Donegal fiddler, Tommy Peoples, passed away on 4th August after a period of ill-health. Known the world over for his distinctive style, as a prolific composer of tunes, and as a member of one of Irish traditional music’s best loved bands, his passing leaves the music scene in Ireland a poorer place.

Tommy was born in Letterkenny, but grew up in St. Johnston in East Donegal. There were several musicians in his family, and he began learning the fiddle from the age of seven, being taught initially by his older cousin, Joe Cassidy. By his teenage years, Tommy was playing regularly at the Comhaltas Ceoltóirí Éireann sessions in Letterkenny, where he was particularly influenced by the older generation of players, often seeking them out to learn the traditions and repertoire of the area from them.

After leaving school he moved to Dublin where he worked a variety of jobs, including as a policeman. He continued to be part of the traditional music scene there, having already developed an individual style that marked him out as unique. During this time, he often played in O’Donoghue’s and Slattery’s bars, where he met other musicians who, along with himself, would go on to form the backbone of the traditional music scene in Ireland in years to come.

In 1970 he moved to County Clare where he married Maria Linnane, daughter of Kitty Linnane, the leader of the renowned Kilfenora Céilí Band, and together they began raising a family. One of their daughters, Siobhan, has also become a renowned fiddle player.

Tommy played with a number of different groups in his time, but is best known as a member of seminal group, The Bothy Band, which he joined to replace its original fiddle player, Paddy Glackin. The Bothy Band, whose members also included Mícheál Ó Dhomhnaill, his sister Tríona, Dónal Lunny, Matt Molloy and Paddy Keenan, was one of the most influential groups of the 70s and toured with great success. It is said that Tommy found life on the road difficult, however, and preferred to be away from the limelight, and so he left the band and began playing more often as a solo performer in the following years.

In the 70s Tommy recorded a solo album with accompaniment from Paul Brady, and also a trio album with Paul Brady and Matt Molloy. These were part of what was to become a prolific recording career, and, thankfully, much of Tommy’s music has thus been preserved for years to come.

He spent some time in Boston, before a desire to return home saw him coming back to live in Co Clare where he spent the rest of his days. It was while here in 2015 that he published his book, Ó Am Go hAm (From Time To Time), which includes a collection of 130 of his own compositions, historical and personal stories, and reflections on music.

Tommy was admired, respected and loved throughout the world of Irish music. He was the first recipient of the TG4 Traditional Musician Of The Year award in 1998, and also received the Composer Of The Year award in 2013 – becoming the first person to ever receive two Gradams.
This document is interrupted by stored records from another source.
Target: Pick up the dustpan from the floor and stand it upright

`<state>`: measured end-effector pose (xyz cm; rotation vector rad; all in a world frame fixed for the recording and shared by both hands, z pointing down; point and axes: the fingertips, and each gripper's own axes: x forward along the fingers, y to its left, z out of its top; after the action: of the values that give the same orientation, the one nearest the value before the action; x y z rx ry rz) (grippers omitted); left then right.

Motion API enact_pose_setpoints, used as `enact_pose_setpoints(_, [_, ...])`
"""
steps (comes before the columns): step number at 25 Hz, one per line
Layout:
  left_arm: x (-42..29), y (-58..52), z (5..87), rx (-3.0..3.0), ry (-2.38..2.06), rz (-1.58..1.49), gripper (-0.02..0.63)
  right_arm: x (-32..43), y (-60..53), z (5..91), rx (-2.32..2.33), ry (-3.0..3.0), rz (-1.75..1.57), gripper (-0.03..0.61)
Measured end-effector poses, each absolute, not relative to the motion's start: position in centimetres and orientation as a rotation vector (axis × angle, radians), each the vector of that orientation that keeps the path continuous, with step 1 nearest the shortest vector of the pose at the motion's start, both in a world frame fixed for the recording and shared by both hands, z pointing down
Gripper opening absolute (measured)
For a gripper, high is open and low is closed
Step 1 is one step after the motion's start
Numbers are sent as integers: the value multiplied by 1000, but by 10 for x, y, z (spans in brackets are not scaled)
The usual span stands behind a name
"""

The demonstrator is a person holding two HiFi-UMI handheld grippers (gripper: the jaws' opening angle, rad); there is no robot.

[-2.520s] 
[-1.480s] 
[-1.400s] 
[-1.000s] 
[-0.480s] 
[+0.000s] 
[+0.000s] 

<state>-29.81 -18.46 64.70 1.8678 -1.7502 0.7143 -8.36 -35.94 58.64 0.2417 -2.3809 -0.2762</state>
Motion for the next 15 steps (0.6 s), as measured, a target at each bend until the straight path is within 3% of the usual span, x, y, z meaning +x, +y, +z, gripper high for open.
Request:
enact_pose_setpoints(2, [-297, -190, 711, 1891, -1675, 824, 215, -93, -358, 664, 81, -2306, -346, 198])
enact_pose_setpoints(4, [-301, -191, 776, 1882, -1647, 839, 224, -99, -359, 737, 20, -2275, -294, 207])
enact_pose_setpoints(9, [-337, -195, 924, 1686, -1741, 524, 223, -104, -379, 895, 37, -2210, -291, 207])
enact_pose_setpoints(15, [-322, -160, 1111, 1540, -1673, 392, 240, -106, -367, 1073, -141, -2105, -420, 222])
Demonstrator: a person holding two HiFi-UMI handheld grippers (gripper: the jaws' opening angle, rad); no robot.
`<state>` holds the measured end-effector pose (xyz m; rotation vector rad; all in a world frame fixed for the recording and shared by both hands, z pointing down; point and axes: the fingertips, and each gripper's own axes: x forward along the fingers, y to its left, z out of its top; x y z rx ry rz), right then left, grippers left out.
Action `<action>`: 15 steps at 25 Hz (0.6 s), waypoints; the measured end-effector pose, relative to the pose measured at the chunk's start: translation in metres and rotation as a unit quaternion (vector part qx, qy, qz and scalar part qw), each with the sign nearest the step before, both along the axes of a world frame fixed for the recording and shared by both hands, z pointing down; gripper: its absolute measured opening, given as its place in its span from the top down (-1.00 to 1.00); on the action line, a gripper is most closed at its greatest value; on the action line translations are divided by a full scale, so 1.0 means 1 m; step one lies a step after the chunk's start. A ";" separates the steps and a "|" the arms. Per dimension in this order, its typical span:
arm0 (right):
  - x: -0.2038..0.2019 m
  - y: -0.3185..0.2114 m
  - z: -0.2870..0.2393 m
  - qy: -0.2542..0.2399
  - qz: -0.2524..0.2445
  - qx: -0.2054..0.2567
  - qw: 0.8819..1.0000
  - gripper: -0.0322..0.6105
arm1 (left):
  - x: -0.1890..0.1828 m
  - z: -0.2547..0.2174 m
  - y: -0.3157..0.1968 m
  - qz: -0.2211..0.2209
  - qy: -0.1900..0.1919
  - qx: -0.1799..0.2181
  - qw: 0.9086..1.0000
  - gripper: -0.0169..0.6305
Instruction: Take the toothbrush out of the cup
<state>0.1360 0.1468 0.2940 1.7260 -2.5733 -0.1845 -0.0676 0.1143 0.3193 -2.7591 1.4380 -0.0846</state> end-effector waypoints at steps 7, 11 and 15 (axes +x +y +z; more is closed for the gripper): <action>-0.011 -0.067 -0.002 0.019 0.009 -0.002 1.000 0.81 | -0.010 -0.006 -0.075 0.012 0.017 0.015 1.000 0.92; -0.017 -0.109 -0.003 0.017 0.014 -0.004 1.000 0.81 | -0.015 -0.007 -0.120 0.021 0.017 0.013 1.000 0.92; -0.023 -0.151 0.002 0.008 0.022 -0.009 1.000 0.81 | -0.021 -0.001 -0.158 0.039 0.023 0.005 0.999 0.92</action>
Earlier this year, although quite ill, he managed to attend a tribute event held for him at the annual Willie Clancy Summer School in Miltown Malbay, Co Clare, where he taught previously.

The esteem in which Tommy is held is well summed up by Caoimhín Mac Aoidh of the Donegal fiddle organisation, Cairdeas Na bhFidiléirí, who said of his passing: “Whenever Irish traditional music is played in the generations to come, the name and music of Tommy Peoples will hold a central and greatly revered place. Every generation of players produces its gifted, shining individuals. Some emerge as glistening stars of various shades. Very rarely there comes a dazzling, wondrous comet. That was Tommy Peoples, a player whose prodigious gift challenged us to comprehend its awesome beauty. The firmament of traditional music has darkened greatly with his passing.”